Hacker News new | ask | show | jobs
by jay-anderson 1341 days ago
We have bots scraping some of our pages at work. We've attempted to reach out but haven't received a response. We don't mind the bots so much themselves, but we want them to be well behaved. Currently they are making calls over and over again that return a 4xx response and are a significant portion of our traffic. We want to request that they stop making bad requests and slow down (we do have throttling in place, but this just gave them more errors to ignore and retry.).

I'd love for an open third-party like this one. It'd even help with prioritizing features that we're missing in our first-party products.

2 comments

> but this just gave them more errors to ignore and retry.

So null-route the offending IPs on a [0]24-hour timeout? The problem you're describing isn't "scraping", it's "low-grade denial-of-service attack (that you suspect might be a result of attempted scraping)", and should be addressed accordingly. (The parenthesised part doesn't really matter.)

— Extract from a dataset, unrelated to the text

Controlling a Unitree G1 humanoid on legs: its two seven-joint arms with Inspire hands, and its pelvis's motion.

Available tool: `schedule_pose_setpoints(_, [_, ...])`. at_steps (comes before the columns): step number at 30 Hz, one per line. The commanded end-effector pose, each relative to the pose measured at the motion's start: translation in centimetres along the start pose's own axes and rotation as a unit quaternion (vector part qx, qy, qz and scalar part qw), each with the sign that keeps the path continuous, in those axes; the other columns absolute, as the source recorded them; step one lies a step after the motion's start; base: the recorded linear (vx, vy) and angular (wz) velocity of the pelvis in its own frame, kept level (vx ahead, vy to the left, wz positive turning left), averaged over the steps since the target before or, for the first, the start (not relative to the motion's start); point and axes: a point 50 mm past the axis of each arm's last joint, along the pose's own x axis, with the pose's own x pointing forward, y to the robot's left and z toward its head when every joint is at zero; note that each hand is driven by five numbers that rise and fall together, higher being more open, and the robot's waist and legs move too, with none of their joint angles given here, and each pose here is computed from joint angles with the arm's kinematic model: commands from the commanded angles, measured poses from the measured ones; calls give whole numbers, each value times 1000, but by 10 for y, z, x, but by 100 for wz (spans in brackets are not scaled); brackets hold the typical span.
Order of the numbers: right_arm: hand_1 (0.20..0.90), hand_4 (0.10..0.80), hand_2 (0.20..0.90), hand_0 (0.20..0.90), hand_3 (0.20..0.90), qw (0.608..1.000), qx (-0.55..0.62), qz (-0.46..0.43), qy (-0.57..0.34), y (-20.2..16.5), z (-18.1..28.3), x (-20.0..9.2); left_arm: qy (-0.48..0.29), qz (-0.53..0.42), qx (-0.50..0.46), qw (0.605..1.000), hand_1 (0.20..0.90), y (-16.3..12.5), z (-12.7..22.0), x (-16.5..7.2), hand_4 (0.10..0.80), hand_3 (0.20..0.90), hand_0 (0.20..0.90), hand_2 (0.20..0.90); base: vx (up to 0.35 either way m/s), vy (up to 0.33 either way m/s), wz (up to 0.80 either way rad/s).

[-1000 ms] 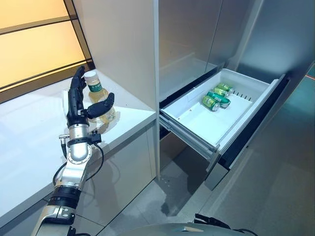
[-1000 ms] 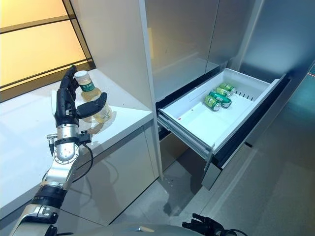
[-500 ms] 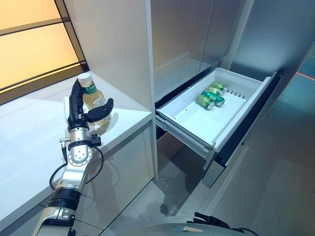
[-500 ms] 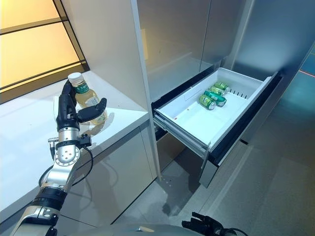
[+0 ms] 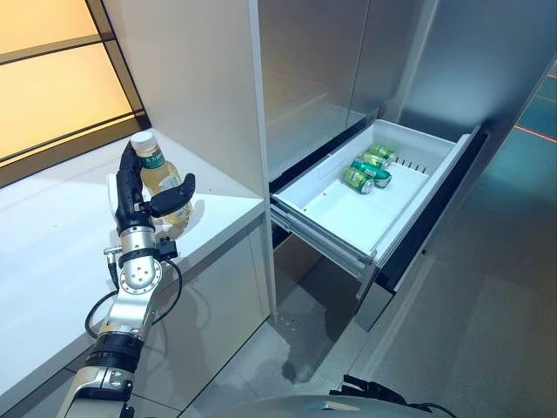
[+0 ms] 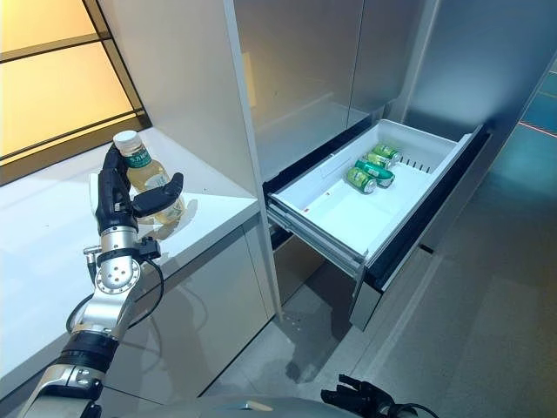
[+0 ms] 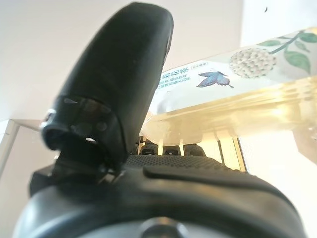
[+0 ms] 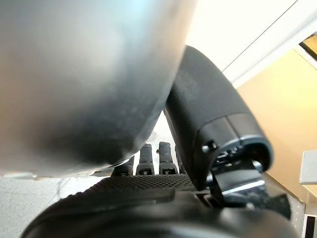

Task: Put drinks into fridge and close the fridge

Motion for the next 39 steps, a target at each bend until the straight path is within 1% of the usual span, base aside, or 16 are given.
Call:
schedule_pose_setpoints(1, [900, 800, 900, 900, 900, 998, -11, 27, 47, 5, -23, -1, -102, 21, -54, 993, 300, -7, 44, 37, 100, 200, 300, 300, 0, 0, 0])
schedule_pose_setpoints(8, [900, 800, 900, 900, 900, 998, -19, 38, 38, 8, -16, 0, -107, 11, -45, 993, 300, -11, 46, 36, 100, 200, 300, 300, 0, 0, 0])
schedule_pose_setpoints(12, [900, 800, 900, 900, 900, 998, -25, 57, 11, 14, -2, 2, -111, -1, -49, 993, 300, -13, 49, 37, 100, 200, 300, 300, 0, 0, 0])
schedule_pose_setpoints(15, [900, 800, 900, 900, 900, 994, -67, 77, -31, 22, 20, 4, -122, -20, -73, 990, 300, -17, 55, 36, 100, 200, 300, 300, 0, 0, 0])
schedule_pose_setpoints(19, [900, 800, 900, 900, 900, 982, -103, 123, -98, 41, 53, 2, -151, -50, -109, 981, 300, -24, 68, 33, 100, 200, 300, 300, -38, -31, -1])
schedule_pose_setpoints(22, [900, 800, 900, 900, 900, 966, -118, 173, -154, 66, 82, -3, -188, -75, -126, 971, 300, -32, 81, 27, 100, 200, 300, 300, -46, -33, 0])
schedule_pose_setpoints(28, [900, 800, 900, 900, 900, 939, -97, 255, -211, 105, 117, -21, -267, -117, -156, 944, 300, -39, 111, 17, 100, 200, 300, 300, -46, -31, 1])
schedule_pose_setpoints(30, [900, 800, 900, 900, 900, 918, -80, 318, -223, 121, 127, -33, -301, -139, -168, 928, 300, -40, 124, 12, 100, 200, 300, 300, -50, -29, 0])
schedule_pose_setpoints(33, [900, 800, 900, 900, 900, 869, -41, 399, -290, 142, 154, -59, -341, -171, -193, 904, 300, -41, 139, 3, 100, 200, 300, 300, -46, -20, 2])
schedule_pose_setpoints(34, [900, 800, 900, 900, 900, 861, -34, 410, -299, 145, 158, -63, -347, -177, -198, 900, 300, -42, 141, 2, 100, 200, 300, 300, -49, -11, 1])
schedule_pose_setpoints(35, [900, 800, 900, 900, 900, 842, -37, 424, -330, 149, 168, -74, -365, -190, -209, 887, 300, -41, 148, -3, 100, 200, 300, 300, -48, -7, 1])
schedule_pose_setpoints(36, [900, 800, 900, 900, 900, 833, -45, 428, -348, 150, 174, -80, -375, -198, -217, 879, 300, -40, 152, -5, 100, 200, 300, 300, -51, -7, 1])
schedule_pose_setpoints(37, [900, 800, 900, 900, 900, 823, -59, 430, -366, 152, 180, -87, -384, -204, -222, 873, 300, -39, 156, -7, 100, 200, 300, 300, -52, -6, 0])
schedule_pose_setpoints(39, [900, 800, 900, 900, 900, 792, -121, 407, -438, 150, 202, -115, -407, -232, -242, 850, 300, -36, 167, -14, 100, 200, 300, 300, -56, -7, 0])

0: exponentially increasing up to -, for automated versions, but you're presumably already familiar with the current batch of offending source addresses.

[Too late to edit:]

Also, double check that your first-stage throttling actually increases the latency of the requests, such that a user-agent that doesn't issue multiple requests concurrently (but starts a new request immediately on recieving a response) will automatically self-rate-limit. This should be standard for any 'serious' HTTP server, but I've seen a few that incorrectly go straight from "serve 200 OK instantly" to "serve 429 Too Many Requests, also instantly" rather than "serve 200 OK after ~1 second", and sending 429 only when there are actually too many requests (in particular, more than one at any given time).

Isn't this where you put a stop to existing requests and implement free API keys?